- _What is expected_
The response should be the complete listing below, unchanged.
··········
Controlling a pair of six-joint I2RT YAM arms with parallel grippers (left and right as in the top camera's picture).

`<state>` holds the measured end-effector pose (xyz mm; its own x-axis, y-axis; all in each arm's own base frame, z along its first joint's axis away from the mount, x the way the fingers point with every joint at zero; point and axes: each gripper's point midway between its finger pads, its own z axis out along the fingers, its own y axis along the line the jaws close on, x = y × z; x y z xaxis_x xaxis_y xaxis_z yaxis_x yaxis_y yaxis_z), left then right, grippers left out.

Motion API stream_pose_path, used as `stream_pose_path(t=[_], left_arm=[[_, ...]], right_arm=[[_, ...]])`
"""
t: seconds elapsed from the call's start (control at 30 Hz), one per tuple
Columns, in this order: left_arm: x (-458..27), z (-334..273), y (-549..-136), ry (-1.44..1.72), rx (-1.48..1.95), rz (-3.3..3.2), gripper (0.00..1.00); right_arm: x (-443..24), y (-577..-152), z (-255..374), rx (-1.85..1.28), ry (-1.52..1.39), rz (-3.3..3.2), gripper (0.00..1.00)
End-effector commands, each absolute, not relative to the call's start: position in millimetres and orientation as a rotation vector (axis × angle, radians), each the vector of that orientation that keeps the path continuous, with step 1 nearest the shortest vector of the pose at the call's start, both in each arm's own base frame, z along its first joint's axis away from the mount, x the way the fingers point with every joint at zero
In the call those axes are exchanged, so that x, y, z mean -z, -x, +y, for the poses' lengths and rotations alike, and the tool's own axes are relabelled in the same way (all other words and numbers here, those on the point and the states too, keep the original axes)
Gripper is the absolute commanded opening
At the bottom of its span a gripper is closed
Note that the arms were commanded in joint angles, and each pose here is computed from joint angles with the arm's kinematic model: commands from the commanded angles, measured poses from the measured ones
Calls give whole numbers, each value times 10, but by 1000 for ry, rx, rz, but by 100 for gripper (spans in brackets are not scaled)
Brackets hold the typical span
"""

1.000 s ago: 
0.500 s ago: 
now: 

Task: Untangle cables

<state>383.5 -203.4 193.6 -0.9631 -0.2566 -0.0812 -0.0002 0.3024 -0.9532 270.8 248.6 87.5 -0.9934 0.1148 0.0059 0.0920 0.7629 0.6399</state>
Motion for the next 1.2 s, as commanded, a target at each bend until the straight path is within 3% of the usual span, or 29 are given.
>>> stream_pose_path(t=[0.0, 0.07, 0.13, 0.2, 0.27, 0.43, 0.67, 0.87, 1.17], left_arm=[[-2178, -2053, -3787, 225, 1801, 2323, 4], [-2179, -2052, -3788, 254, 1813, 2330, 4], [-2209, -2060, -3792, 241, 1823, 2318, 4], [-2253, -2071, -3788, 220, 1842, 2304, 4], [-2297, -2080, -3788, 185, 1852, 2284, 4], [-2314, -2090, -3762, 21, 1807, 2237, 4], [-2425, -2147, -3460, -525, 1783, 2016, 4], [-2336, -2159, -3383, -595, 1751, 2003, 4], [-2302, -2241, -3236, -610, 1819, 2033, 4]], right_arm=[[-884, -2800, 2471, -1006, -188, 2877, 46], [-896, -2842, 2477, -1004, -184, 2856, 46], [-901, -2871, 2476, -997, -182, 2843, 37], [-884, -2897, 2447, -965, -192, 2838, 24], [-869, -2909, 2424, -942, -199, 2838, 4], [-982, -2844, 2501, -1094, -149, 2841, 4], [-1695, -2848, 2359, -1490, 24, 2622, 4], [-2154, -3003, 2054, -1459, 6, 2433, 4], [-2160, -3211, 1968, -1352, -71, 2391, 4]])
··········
- _Response for this exercise_
Controlling a pair of six-joint I2RT YAM arms with parallel grippers (left and right as in the top camera's picture).

`<state>` holds the measured end-effector pose (xyz mm; its own x-axis, y-axis; all in each arm's own base frame, z along its first joint's axis away from the mount, x the way the fingers point with every joint at zero; point and axes: each gripper's point midway between its finger pads, its own z axis out along the fingers, its own y axis along the line the jaws close on, x = y × z; x y z xaxis_x xaxis_y xaxis_z yaxis_x yaxis_y yaxis_z), left then right, grippers left out.

Motion API stream_pose_path, used as `stream_pose_path(t=[_], left_arm=[[_, ...]], right_arm=[[_, ...]])`
"""
t: seconds elapsed from the call's start (control at 30 Hz), one per tuple
Columns, in this order: left_arm: x (-458..27), z (-334..273), y (-549..-136), ry (-1.44..1.72), rx (-1.48..1.95), rz (-3.3..3.2), gripper (0.00..1.00); right_arm: x (-443..24), y (-577..-152), z (-255..374), rx (-1.85..1.28), ry (-1.52..1.39), rz (-3.3..3.2), gripper (0.00..1.00)
End-effector commands, each absolute, not relative to the call's start: position in millimetres and orientation as a rotation vector (axis × angle, radians), each the vector of that orientation that keeps the path continuous, with step 1 nearest the shortest vector of the pose at the call's start, both in each arm's own base frame, z along its first joint's axis away from the mount, x the way the fingers point with every joint at zero
In the call those axes are exchanged, so that x, y, z mean -z, -x, +y, for the poses' lengths and rotations alike, and the tool's own axes are relabelled in the same way (all other words and numbers here, those on the point and the states too, keep the original axes)
Gripper is the absolute commanded opening
At the bottom of its span a gripper is closed
Note that the arms were commanded in joint angles, and each pose here is computed from joint angles with the arm's kinematic model: commands from the commanded angles, measured poses from the measured ones
Calls give whole numbers, each value times 10, but by 1000 for ry, rx, rz, but by 100 for gripper (spans in brackets are not scaled)
Brackets hold the typical span
"""

1.000 s ago: 
0.500 s ago: 
now: 

Task: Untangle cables

<state>383.5 -203.4 193.6 -0.9631 -0.2566 -0.0812 -0.0002 0.3024 -0.9532 270.8 248.6 87.5 -0.9934 0.1148 0.0059 0.0920 0.7629 0.6399</state>
Motion for the next 1.2 s, as commanded, a target at each bend until the straight path is within 3% of the usual span, or 29 are given.
>>> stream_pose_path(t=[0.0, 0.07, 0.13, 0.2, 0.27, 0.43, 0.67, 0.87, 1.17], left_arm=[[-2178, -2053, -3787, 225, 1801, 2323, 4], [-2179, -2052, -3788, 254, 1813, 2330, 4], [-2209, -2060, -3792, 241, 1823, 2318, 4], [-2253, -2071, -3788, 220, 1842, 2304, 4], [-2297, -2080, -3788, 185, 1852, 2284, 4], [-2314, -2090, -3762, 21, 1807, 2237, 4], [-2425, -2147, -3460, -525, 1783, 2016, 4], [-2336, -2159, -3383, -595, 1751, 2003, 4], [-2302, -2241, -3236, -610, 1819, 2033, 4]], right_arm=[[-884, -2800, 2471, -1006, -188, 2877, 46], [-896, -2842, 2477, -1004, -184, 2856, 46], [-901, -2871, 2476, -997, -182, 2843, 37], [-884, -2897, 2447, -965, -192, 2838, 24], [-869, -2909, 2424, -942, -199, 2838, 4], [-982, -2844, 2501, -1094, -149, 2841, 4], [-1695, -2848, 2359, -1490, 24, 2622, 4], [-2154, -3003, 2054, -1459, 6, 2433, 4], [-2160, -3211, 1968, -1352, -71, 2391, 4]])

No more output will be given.